Entries follow. Return each line that contains the word "cube".
[[ Recorded data open ]]
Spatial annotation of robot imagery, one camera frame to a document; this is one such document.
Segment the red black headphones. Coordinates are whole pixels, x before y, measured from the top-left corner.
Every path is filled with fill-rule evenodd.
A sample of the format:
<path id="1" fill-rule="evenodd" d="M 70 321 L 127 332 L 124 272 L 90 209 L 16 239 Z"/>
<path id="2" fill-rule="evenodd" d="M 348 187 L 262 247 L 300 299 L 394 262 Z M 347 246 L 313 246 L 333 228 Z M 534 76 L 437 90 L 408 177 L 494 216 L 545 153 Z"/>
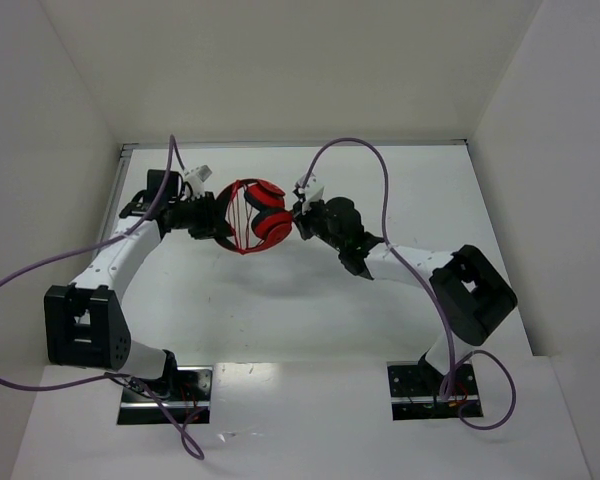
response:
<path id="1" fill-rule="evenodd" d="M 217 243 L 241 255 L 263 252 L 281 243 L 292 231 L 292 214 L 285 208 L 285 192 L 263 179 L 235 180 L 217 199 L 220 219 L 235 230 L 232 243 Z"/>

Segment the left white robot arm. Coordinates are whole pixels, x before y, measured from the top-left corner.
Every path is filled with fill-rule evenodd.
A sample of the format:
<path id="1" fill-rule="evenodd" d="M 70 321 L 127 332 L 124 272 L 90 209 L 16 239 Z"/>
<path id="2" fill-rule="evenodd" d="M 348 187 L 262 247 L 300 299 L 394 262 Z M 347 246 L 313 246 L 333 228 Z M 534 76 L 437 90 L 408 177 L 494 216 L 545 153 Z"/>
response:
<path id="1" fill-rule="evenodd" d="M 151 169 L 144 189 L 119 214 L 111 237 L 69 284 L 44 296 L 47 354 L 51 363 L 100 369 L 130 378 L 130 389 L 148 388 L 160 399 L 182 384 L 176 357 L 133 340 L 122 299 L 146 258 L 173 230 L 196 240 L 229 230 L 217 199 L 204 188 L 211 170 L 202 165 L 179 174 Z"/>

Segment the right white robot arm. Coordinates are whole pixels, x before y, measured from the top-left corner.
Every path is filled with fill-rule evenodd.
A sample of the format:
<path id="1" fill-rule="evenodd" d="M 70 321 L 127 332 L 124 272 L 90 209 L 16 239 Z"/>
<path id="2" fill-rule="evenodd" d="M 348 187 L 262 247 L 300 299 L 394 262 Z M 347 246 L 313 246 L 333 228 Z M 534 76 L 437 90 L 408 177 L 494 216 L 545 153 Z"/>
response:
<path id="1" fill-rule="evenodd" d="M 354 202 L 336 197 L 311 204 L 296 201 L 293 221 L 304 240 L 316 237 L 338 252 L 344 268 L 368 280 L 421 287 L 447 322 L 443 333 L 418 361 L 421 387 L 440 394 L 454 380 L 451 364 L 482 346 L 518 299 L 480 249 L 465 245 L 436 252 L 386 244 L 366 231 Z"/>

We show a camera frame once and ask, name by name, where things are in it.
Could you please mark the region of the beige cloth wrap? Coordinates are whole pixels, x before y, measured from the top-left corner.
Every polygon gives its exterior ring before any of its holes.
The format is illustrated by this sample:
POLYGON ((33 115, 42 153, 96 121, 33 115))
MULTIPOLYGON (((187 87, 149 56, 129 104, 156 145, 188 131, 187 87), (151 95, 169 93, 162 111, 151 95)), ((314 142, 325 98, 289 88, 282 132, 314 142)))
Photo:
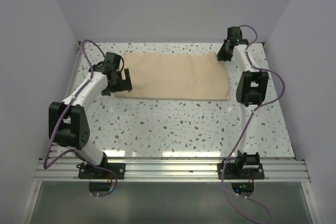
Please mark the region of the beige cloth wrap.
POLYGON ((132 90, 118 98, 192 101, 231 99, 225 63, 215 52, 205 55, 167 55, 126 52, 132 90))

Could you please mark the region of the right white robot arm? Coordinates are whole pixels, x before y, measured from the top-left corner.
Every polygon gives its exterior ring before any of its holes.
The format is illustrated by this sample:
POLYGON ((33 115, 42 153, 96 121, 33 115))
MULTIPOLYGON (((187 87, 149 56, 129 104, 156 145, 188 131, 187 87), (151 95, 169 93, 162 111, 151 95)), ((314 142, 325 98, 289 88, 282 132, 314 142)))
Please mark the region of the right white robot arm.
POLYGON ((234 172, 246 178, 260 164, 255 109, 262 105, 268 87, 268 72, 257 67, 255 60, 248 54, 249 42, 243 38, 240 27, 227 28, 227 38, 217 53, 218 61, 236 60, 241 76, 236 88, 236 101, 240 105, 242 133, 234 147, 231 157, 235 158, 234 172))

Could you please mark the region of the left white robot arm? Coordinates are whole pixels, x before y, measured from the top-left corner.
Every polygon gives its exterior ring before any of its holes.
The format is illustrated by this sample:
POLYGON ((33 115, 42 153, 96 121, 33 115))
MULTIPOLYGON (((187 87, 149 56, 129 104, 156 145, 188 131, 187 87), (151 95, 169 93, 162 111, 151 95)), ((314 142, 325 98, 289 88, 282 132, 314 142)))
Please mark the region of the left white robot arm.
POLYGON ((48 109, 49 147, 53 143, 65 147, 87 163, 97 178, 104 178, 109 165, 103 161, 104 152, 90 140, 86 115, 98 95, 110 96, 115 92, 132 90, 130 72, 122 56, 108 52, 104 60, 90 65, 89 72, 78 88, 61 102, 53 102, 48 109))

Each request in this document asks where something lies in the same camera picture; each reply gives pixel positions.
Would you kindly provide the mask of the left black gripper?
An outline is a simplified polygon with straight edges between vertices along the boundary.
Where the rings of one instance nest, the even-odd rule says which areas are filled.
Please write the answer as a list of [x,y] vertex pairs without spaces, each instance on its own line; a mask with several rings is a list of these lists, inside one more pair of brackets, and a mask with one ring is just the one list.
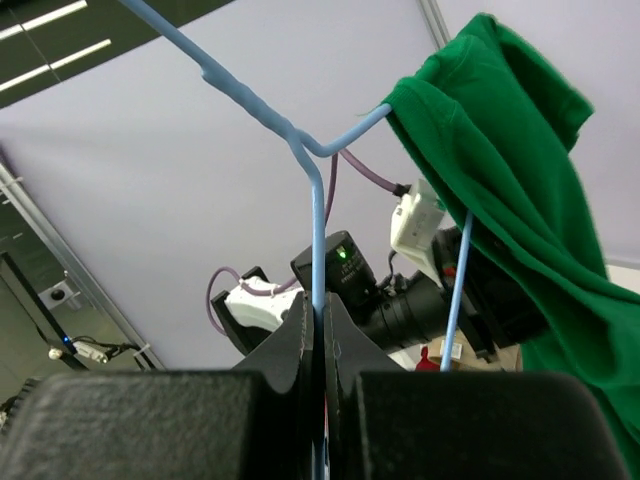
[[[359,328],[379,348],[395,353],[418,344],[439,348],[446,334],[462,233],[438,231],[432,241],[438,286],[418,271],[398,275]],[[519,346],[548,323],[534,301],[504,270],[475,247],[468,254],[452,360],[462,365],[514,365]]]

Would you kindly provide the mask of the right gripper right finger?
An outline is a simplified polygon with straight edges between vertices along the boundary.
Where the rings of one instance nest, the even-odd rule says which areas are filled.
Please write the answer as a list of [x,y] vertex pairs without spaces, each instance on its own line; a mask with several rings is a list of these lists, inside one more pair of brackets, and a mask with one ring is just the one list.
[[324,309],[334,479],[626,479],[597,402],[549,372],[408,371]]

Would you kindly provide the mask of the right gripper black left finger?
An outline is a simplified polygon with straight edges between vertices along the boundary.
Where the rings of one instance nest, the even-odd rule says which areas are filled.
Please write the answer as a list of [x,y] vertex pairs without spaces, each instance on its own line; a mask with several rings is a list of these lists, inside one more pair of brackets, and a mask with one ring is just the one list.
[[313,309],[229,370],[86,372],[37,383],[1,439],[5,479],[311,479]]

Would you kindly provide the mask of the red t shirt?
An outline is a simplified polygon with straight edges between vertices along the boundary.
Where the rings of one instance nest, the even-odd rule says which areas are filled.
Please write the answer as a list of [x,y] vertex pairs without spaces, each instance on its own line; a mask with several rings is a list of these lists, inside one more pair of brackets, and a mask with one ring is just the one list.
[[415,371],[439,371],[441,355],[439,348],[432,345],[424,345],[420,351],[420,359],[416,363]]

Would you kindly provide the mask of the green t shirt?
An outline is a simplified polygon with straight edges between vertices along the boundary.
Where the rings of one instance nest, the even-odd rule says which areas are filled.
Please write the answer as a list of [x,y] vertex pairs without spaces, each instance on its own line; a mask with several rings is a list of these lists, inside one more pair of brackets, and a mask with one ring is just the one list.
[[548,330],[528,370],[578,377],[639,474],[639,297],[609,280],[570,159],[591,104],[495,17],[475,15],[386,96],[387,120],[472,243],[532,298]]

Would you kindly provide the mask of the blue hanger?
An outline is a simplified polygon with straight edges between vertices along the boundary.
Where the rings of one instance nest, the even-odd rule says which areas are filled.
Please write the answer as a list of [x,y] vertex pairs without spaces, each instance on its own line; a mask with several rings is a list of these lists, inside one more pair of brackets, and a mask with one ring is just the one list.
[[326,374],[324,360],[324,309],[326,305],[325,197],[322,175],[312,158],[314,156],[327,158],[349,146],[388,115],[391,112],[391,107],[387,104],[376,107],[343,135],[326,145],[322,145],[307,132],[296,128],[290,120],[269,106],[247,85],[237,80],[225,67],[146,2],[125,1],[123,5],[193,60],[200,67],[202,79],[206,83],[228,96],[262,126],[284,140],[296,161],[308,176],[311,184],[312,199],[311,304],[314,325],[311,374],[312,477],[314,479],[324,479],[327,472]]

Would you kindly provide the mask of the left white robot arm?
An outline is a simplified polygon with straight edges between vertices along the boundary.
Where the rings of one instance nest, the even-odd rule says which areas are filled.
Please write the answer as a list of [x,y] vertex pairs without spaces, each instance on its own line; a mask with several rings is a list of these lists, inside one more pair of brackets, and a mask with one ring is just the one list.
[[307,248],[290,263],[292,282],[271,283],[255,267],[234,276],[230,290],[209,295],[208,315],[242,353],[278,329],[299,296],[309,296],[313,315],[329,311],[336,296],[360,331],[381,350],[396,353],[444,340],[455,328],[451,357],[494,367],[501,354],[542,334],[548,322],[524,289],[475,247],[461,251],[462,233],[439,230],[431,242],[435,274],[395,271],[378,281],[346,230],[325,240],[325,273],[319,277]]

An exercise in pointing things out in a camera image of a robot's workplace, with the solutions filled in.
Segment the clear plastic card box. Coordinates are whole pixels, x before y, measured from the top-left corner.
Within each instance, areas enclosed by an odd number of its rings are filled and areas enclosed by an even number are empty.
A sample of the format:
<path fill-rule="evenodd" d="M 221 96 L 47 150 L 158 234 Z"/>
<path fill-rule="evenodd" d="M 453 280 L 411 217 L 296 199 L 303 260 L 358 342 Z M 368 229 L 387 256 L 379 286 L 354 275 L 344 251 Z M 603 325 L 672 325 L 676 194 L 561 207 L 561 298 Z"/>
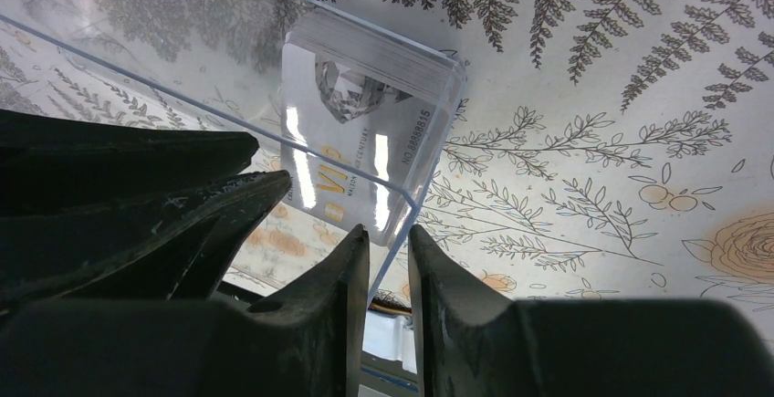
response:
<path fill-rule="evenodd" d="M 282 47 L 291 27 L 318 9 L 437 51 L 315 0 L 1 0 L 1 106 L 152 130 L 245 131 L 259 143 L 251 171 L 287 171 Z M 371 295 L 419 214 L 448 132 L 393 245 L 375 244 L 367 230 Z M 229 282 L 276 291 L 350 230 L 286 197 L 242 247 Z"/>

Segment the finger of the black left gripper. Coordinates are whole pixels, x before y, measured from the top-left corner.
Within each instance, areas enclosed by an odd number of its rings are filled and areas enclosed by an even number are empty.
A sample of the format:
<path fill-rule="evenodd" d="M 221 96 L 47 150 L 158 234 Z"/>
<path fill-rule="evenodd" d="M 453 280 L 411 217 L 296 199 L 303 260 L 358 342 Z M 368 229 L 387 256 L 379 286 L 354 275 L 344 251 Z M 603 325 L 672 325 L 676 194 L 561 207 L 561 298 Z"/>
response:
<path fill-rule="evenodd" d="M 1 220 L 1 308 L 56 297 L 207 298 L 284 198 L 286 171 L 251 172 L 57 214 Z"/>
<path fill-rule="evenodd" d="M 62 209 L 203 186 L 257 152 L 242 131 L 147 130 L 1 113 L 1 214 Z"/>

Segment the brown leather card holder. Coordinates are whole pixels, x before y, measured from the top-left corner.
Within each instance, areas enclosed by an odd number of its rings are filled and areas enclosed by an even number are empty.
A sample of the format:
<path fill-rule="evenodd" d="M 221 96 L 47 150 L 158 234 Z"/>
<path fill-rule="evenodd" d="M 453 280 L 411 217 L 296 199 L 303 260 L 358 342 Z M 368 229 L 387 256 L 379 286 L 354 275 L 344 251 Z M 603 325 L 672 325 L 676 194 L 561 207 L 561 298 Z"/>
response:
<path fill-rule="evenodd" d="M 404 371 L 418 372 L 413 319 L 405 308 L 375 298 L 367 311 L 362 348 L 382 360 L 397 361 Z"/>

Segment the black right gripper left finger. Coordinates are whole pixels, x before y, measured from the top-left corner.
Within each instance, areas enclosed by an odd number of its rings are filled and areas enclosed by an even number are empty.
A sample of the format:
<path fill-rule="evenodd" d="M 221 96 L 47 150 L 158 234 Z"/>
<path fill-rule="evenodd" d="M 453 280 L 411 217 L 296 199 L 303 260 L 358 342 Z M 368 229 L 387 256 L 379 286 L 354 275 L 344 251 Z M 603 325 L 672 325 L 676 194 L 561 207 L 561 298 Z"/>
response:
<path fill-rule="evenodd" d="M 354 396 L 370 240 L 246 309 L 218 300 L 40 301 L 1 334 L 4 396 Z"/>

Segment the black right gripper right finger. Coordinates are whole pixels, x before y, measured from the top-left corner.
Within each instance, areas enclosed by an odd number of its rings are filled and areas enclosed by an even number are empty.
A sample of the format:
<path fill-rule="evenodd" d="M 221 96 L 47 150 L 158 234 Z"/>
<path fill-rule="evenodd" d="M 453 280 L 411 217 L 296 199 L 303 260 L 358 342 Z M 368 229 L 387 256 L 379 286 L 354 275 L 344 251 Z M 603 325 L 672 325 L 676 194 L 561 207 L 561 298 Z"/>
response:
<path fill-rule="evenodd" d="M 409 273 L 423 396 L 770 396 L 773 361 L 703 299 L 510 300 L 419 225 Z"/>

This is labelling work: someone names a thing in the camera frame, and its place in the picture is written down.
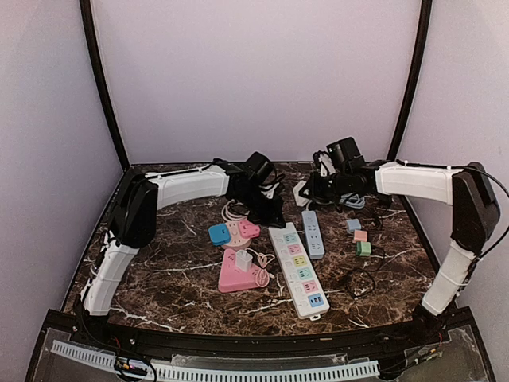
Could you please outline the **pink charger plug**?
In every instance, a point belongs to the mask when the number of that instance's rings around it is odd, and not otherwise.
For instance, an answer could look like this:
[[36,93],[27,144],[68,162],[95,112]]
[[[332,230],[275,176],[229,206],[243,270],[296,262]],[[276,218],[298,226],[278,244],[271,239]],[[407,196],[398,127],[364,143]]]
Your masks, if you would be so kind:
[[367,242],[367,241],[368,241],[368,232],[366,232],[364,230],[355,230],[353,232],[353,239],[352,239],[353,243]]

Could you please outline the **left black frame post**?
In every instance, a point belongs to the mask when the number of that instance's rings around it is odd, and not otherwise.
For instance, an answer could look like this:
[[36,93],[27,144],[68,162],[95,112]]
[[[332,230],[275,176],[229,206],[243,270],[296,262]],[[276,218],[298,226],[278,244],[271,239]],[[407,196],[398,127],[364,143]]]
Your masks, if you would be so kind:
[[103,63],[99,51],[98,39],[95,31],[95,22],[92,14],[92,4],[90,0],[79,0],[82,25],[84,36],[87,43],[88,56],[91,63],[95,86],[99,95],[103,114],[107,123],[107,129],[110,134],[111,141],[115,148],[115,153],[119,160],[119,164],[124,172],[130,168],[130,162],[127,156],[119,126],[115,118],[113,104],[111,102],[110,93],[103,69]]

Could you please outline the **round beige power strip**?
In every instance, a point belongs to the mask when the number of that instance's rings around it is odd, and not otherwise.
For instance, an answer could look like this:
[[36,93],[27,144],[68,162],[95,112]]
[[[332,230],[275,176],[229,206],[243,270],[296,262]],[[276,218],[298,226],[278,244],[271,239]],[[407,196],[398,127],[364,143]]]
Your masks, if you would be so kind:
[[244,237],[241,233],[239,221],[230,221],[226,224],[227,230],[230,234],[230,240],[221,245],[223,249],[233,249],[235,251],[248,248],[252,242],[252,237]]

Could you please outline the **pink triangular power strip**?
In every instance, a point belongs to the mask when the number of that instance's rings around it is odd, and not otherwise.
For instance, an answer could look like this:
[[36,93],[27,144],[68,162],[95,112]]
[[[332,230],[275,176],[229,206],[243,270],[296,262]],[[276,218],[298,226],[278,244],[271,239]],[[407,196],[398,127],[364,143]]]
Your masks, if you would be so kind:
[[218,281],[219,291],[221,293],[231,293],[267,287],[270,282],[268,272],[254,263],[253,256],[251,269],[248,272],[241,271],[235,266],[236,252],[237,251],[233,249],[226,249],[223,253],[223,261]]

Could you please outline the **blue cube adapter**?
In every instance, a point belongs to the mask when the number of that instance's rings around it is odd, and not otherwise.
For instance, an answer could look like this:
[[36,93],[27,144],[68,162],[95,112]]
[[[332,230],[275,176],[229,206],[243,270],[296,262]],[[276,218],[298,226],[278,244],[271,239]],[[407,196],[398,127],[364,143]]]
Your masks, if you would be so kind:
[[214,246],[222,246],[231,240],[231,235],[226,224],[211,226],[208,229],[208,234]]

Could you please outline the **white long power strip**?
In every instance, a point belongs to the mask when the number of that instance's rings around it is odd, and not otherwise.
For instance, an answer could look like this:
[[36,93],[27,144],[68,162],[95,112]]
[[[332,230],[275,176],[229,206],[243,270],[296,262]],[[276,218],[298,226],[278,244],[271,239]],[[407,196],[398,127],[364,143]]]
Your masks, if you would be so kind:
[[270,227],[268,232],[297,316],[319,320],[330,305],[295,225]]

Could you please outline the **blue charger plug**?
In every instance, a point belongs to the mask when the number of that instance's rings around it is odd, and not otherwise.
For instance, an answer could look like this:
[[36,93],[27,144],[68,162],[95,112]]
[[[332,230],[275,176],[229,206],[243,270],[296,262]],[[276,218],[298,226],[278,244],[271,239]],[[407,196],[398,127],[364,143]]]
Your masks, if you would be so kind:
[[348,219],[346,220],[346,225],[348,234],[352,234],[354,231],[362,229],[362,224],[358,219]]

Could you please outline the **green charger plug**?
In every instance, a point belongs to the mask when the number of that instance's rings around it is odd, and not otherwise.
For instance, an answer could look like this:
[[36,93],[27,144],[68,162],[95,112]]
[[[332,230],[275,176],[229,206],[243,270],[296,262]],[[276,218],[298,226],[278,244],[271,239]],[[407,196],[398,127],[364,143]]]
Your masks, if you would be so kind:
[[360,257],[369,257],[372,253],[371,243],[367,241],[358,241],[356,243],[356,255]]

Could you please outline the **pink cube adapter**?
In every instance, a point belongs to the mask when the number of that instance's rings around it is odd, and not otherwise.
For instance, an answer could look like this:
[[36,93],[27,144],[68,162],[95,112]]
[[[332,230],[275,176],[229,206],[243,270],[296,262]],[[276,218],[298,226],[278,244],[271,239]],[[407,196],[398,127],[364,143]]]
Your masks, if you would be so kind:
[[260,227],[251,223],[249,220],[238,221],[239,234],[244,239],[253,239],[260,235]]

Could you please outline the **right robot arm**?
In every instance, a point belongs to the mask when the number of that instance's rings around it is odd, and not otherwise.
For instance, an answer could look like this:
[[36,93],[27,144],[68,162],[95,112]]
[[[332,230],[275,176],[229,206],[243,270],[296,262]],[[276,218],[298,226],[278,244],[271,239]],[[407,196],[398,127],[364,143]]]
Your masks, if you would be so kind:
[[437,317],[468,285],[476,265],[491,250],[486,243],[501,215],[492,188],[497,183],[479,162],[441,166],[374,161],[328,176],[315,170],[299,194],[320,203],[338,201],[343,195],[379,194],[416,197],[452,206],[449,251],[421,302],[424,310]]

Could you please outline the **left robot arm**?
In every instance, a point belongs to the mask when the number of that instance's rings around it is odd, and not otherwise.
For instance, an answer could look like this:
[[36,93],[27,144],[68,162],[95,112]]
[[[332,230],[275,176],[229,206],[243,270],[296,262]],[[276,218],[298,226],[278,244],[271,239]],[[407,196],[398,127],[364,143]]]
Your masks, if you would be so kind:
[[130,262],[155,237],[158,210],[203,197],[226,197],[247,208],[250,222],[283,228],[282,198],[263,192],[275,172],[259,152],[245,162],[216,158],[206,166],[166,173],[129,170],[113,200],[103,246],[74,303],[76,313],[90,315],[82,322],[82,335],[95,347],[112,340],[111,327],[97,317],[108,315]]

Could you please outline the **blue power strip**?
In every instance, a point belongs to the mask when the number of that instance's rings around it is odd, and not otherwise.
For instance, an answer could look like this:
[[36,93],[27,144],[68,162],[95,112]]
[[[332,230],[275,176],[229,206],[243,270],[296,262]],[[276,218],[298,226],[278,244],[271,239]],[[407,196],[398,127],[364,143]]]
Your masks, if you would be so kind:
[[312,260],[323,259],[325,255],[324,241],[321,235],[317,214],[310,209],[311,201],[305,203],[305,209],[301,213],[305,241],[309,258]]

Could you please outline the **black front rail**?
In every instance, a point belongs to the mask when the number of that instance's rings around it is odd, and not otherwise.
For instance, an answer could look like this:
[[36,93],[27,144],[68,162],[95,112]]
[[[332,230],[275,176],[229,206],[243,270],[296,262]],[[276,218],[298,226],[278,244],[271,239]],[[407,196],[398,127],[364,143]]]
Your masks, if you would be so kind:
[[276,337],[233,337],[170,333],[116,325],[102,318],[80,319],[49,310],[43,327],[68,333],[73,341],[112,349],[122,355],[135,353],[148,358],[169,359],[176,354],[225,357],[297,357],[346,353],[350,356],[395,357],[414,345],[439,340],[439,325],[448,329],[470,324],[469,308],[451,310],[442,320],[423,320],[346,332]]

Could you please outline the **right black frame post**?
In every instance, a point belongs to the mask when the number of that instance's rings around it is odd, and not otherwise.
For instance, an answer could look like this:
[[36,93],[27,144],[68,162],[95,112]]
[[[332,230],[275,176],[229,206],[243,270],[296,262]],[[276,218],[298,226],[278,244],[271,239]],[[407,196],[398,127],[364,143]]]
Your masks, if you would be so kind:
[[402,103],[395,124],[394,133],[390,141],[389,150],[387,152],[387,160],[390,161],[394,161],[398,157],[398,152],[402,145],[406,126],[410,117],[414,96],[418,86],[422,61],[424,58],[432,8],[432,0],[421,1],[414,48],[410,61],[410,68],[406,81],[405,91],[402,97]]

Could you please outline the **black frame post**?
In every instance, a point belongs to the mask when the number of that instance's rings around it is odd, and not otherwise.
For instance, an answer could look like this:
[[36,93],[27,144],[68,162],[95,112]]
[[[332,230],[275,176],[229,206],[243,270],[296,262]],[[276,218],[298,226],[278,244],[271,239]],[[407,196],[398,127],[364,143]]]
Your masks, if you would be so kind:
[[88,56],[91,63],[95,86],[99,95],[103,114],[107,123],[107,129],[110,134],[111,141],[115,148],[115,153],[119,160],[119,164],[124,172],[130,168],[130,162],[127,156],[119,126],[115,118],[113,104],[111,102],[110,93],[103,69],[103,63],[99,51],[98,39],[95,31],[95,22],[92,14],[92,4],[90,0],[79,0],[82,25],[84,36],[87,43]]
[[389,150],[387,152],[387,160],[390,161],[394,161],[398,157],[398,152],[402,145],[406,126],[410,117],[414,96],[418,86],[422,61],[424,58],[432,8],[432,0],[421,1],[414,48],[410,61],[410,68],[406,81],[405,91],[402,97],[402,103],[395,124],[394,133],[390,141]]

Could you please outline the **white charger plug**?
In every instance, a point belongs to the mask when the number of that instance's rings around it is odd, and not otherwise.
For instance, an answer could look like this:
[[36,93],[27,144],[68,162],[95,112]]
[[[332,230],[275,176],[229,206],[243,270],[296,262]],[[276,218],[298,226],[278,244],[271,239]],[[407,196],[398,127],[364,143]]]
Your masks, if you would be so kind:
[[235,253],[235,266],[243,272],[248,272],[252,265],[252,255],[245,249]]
[[ Recorded data closed ]]
# Exercise answer
Could you please outline the **blue cube adapter**?
Could you please outline the **pink cube adapter**?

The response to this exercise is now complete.